Re: Normalisation and directionality (was: how to add all latin (and greek) subscripts)

From: Kenneth Whistler (
Date: Mon Jul 07 2008 - 15:39:42 CDT

  • Next message: William J Poser: "Re: Getting A Newb Started"

    > > U+2135 ALEF SYMBOL has
    > > directionality L and U+05D0 HEBREW LETTER ALEF has directionality R.
    > Allowing normalisation to resolve to a character with different
    > directionality seems to me risky. Isn't there a danger of the strong RTL
    > directionality of U+05D0 messing up layout if substituted for U+2135 in
    > some circumstances?

    Of course. Which is one of the reasons why the mathematical Hebrew
    symbols were separately encoded in the first place. And anyone
    who applies an NFKD/C normalization to a mathematical expression
    containing compatibility characters deserves the hash they will
    get as a result.

    > From a glyph perspective, the design of these two characters
    > legitimately differs, since the symbol characters are often harmonised
    > to Latin cap-height, while the traditional height of Hebrew text is
    > between Latin cap- and x-height.

    Another reason for their separate encoding.

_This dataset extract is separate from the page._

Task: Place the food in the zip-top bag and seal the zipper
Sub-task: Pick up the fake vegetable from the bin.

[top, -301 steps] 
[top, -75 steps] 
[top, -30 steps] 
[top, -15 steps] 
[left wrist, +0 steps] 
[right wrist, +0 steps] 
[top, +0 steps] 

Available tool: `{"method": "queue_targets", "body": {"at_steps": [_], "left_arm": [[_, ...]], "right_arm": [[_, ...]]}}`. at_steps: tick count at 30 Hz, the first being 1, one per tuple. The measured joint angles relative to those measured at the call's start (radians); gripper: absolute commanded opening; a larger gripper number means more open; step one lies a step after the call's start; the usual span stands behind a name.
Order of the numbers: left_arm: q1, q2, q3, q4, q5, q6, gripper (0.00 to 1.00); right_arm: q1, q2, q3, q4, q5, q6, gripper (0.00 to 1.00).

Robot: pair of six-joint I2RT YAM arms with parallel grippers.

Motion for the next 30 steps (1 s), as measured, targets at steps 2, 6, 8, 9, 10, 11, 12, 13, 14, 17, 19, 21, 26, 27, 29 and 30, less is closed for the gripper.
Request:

    > This seems to me a very unwelcome decomposition, but I suppose it is
    > frozen thus for all time by stability agreements.

    Keep in mind that in the deep prehistory of Unicode, *compatibility*
    decompositions were added in part as a kind of poor mans
    cross-reference tool and in part as an ideological statement
    about Cleanicode by those opposed in principle to the
    addition of "unnecessary" variants of "real" characters.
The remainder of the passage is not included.